Activity: An identical copy of the data below is needed.

##### Information supplied

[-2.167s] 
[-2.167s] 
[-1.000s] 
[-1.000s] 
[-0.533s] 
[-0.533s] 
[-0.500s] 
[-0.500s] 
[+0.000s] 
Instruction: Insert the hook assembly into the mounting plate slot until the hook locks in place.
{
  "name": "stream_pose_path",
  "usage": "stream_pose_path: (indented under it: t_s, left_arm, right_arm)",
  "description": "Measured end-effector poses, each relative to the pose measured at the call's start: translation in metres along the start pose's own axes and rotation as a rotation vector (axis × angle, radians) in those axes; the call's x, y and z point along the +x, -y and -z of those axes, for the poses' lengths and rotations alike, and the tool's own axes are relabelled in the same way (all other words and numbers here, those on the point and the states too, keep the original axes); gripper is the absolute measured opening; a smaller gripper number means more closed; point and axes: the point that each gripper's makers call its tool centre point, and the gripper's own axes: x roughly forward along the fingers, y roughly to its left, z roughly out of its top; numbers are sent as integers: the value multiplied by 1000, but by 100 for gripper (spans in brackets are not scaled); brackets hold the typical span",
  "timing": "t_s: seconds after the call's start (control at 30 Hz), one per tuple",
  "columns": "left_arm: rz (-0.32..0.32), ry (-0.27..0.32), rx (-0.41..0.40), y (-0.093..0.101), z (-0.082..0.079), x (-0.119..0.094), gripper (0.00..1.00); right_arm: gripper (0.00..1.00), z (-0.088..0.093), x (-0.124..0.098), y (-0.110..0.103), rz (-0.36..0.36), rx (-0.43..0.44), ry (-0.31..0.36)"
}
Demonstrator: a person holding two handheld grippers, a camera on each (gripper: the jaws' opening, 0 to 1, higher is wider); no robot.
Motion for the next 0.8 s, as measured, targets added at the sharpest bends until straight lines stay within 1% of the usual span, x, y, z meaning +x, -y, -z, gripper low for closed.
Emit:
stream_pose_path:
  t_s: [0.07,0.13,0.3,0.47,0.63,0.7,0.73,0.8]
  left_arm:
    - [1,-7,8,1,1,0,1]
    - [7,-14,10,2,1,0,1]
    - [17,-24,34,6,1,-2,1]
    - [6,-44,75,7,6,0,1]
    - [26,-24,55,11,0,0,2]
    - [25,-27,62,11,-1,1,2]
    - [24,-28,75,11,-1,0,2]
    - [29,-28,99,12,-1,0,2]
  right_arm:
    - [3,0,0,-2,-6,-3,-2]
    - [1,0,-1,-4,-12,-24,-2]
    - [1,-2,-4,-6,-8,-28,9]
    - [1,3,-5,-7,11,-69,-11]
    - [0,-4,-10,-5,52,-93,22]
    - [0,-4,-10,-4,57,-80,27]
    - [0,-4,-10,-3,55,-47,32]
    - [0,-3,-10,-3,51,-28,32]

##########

Task output:
[-2.167s] 
[-2.167s] 
[-1.000s] 
[-1.000s] 
[-0.533s] 
[-0.533s] 
[-0.500s] 
[-0.500s] 
[+0.000s] 
Instruction: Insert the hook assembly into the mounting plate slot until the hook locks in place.
{
  "name": "stream_pose_path",
  "usage": "stream_pose_path: (indented under it: t_s, left_arm, right_arm)",
  "description": "Measured end-effector poses, each relative to the pose measured at the call's start: translation in metres along the start pose's own axes and rotation as a rotation vector (axis × angle, radians) in those axes; the call's x, y and z point along the +x, -y and -z of those axes, for the poses' lengths and rotations alike, and the tool's own axes are relabelled in the same way (all other words and numbers here, those on the point and the states too, keep the original axes); gripper is the absolute measured opening; a smaller gripper number means more closed; point and axes: the point that each gripper's makers call its tool centre point, and the gripper's own axes: x roughly forward along the fingers, y roughly to its left, z roughly out of its top; numbers are sent as integers: the value multiplied by 1000, but by 100 for gripper (spans in brackets are not scaled); brackets hold the typical span",
  "timing": "t_s: seconds after the call's start (control at 30 Hz), one per tuple",
  "columns": "left_arm: rz (-0.32..0.32), ry (-0.27..0.32), rx (-0.41..0.40), y (-0.093..0.101), z (-0.082..0.079), x (-0.119..0.094), gripper (0.00..1.00); right_arm: gripper (0.00..1.00), z (-0.088..0.093), x (-0.124..0.098), y (-0.110..0.103), rz (-0.36..0.36), rx (-0.43..0.44), ry (-0.31..0.36)"
}
Demonstrator: a person holding two handheld grippers, a camera on each (gripper: the jaws' opening, 0 to 1, higher is wider); no robot.
Motion for the next 0.8 s, as measured, targets added at the sharpest bends until straight lines stay within 1% of the usual span, x, y, z meaning +x, -y, -z, gripper low for closed.
Emit:
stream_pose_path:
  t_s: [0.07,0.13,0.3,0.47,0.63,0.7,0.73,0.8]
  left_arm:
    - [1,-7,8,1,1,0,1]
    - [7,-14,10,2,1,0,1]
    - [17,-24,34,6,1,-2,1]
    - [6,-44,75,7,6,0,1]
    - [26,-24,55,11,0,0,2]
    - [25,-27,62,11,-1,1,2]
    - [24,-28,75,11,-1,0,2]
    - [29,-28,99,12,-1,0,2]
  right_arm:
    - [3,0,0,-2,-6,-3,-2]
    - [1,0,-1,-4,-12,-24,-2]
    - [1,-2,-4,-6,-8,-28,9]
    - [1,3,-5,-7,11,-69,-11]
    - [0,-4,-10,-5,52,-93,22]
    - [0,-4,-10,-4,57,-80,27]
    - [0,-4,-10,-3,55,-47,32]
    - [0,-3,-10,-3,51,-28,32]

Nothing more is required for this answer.